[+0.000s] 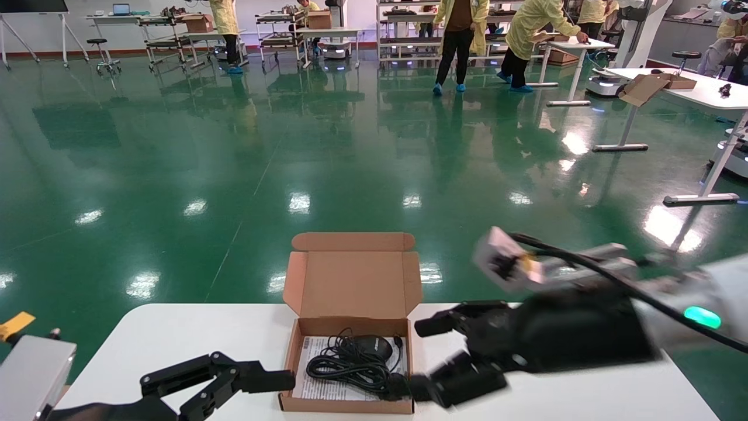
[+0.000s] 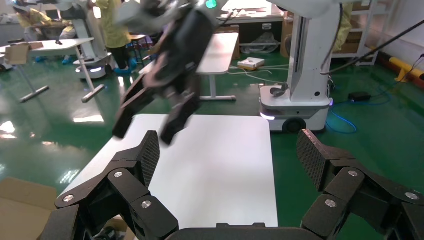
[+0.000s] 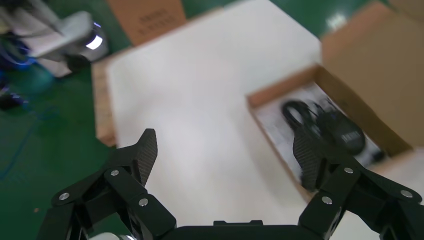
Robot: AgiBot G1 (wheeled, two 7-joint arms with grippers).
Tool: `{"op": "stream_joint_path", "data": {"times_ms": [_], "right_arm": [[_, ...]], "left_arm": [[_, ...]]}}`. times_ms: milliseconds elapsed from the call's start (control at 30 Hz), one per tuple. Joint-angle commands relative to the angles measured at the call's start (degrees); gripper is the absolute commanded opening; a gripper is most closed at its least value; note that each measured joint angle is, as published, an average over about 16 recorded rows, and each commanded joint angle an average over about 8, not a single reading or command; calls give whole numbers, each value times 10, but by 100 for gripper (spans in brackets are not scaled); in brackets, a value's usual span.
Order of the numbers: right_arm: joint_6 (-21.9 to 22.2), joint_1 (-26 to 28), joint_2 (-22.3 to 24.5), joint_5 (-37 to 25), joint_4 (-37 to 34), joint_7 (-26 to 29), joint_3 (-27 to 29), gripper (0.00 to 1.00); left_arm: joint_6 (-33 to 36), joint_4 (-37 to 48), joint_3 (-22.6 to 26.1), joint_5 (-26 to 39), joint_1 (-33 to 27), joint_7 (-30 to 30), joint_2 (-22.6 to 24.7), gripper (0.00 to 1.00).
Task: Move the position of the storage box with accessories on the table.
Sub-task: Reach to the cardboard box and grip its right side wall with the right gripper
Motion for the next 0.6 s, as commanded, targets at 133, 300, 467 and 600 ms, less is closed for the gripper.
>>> {"op": "stream_joint_path", "data": {"times_ms": [133,300,467,600], "right_arm": [[51,49,-74,-70,-134,-13,-43,100],[163,46,-129,-115,-237,-37,-62,100],[244,31,-163,-124,-297,-49,-63,100],[274,24,-179,-119,-328,-54,-58,100]], "left_arm": [[0,0,0,0,0,0,0,100],[0,0,0,0,0,0,0,100],[0,0,0,0,0,0,0,100],[0,0,0,0,0,0,0,100]]}}
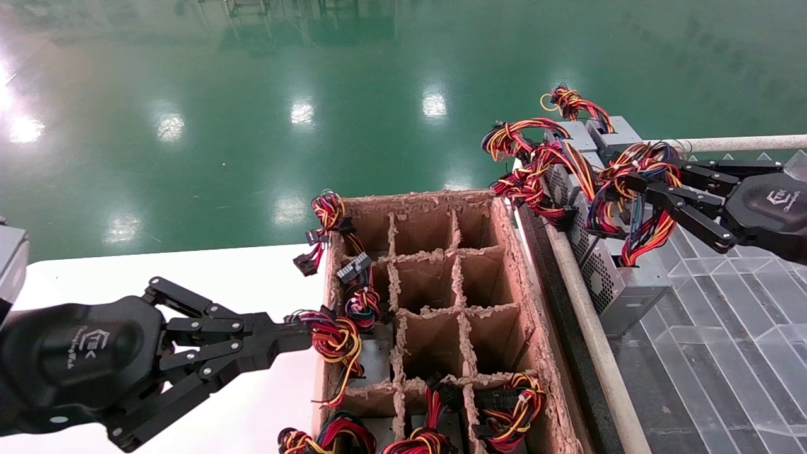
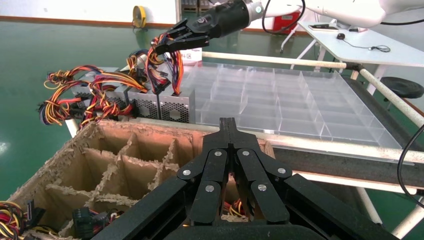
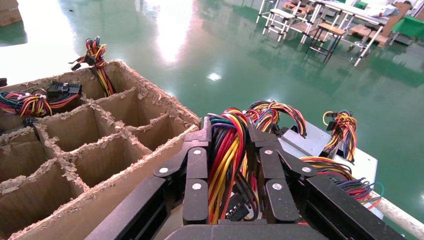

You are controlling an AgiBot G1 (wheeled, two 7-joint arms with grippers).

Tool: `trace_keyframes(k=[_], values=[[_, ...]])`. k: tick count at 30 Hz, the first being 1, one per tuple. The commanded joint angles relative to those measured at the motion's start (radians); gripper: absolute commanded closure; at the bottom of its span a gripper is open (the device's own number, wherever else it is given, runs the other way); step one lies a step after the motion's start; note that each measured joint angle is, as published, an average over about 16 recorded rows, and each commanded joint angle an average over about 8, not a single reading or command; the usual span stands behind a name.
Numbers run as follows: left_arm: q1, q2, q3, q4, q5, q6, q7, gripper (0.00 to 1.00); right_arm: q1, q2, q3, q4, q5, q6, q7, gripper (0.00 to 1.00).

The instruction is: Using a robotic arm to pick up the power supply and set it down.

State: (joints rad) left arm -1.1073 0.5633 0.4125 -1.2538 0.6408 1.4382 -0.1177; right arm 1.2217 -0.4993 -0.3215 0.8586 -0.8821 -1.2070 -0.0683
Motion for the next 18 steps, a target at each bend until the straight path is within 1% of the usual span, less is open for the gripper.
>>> trace_keyframes(k=[1,11,18], values=[[0.000,0.000,0.000,0.000,0.000,0.000,0.000,1.00,0.003,0.000,-0.001,-0.004,-0.001,-0.002,0.001,0.00],[0.000,0.000,0.000,0.000,0.000,0.000,0.000,1.00,0.017,0.010,0.002,0.022,0.007,-0.013,0.022,0.00],[0.000,0.000,0.000,0.000,0.000,0.000,0.000,1.00,0.047,-0.011,0.039,0.034,0.058,0.002,0.012,0.00]])
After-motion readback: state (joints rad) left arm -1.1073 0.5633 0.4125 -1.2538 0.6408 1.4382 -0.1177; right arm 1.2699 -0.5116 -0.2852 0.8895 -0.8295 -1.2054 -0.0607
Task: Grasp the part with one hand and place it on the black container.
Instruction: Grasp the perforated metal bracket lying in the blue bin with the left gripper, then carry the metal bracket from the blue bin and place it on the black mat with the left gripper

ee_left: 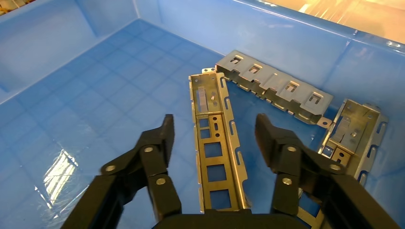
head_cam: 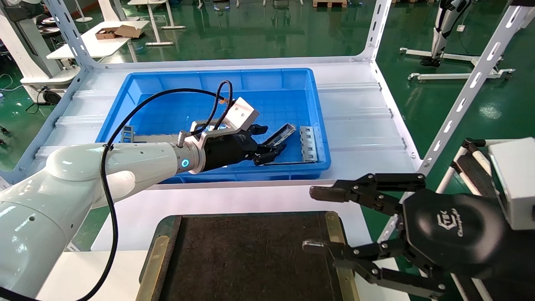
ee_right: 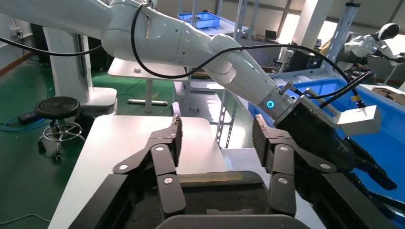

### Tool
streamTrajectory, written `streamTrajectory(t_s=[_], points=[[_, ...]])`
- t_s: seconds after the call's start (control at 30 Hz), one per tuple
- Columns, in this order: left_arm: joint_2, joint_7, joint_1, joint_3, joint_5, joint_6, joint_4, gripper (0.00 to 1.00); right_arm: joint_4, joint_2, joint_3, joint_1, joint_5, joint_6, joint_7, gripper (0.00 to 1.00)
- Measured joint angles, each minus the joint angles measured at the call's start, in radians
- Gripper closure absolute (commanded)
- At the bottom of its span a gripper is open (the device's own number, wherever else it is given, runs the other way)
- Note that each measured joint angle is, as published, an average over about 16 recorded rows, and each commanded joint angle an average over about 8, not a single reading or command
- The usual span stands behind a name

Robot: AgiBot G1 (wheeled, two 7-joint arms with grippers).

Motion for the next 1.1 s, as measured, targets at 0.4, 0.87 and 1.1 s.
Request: streamTrajectory(t_s=[0.4,0.87,1.1], points=[[-0.004,0.008,-0.002,0.035,-0.044,0.004,0.001,1.00,0.000,0.000,0.000,0.000,0.000,0.000,0.000,1.00],[-0.012,0.041,-0.014,0.042,-0.109,0.027,0.009,1.00,0.000,0.000,0.000,0.000,0.000,0.000,0.000,1.00],[-0.042,0.068,-0.040,0.023,-0.157,0.126,-0.002,1.00,0.000,0.000,0.000,0.000,0.000,0.000,0.000,1.00]])
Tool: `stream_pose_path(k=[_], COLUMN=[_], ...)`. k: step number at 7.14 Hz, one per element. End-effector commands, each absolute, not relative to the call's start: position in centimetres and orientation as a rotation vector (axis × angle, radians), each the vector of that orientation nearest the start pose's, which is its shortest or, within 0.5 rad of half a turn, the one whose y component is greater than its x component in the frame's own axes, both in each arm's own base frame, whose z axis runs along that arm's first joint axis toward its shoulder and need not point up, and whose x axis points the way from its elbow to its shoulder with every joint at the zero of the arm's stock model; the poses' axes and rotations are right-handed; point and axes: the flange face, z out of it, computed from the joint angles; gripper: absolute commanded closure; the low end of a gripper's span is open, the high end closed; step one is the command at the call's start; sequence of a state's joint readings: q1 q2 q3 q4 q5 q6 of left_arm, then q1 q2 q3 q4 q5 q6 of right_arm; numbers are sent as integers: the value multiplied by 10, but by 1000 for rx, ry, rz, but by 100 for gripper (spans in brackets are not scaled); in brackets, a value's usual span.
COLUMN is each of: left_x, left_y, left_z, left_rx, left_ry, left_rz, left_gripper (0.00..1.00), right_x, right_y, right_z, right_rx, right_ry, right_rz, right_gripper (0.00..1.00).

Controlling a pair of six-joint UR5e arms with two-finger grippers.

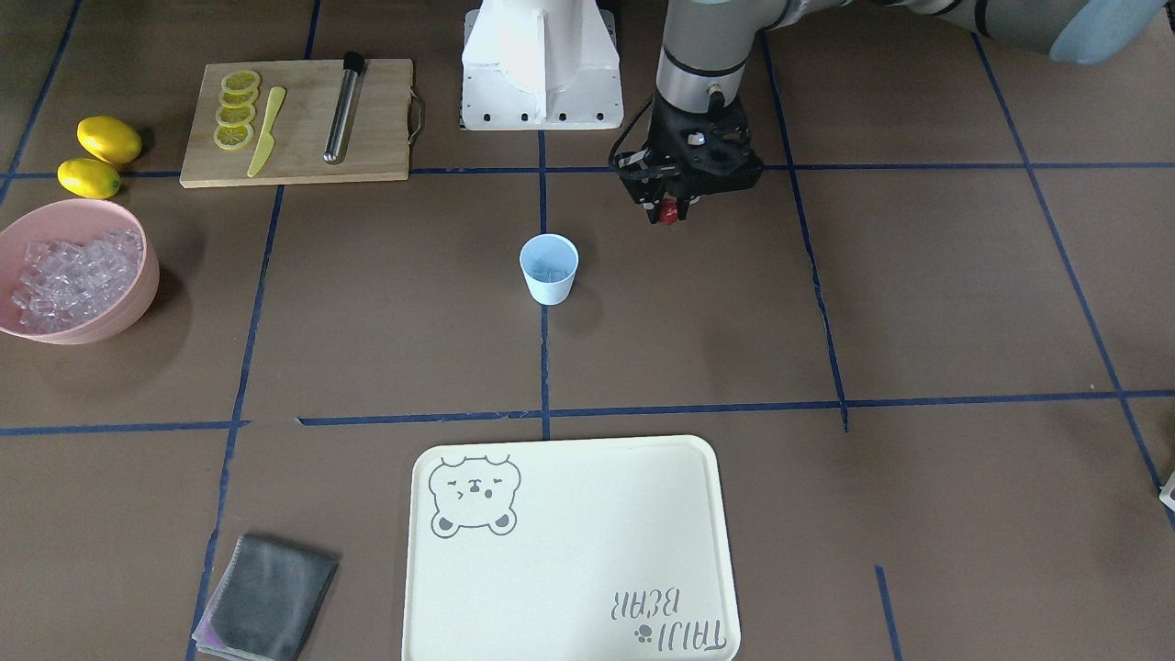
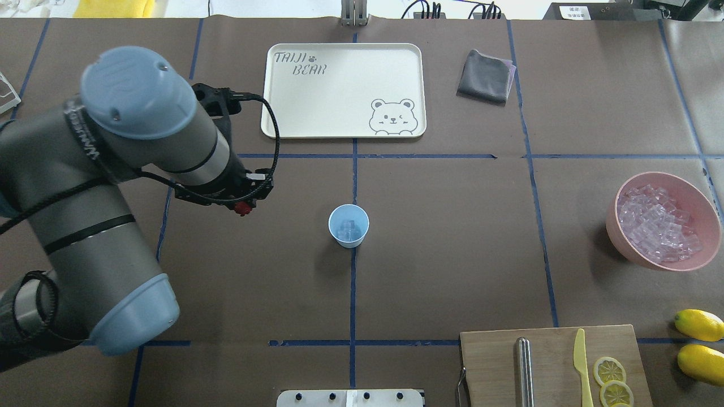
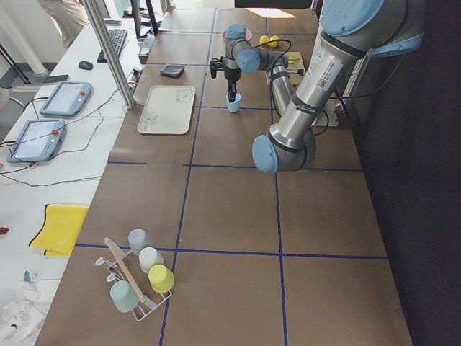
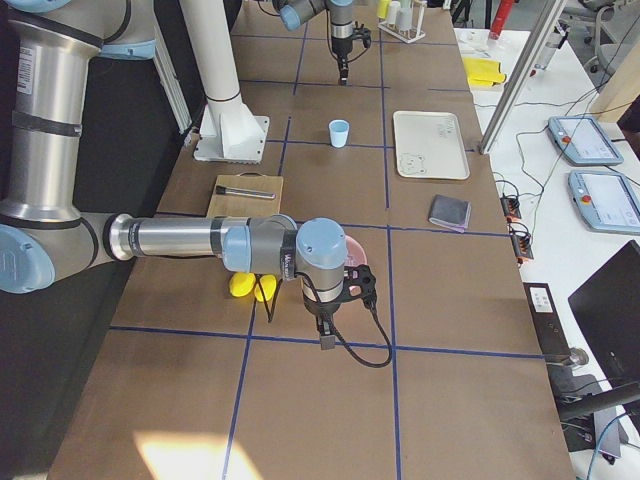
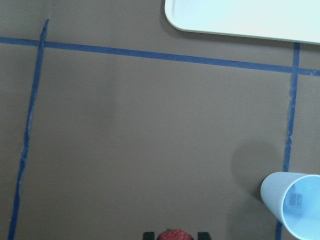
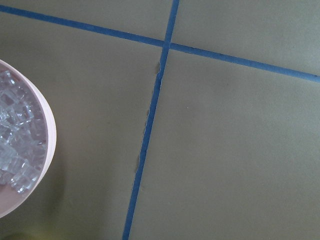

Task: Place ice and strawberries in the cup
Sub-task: 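Carry the strawberry with the left gripper over the blue cup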

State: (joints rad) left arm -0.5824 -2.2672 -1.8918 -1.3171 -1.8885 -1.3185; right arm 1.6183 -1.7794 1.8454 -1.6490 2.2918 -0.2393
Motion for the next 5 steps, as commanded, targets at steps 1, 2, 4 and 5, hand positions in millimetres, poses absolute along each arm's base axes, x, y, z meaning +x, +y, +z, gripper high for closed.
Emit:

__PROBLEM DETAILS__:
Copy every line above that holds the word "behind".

__OUTPUT FOR THIS TASK__:
Tool: `trace_keyframes(k=[_], values=[[_, ...]])`. k: tick count at 30 Hz, the first being 1, one per tuple. The commanded joint angles relative to those measured at the motion's start (radians); gripper: absolute commanded closure; at the bottom of its span a gripper is open (the device's own number, wherever else it is given, runs the other way); step one lies a step after the motion's start; note that each measured joint angle is, as published, an average over about 16 recorded rows, and each commanded joint angle an average over about 8, not a single reading or command; the usual span stands behind a name.
- The usual span stands behind a name

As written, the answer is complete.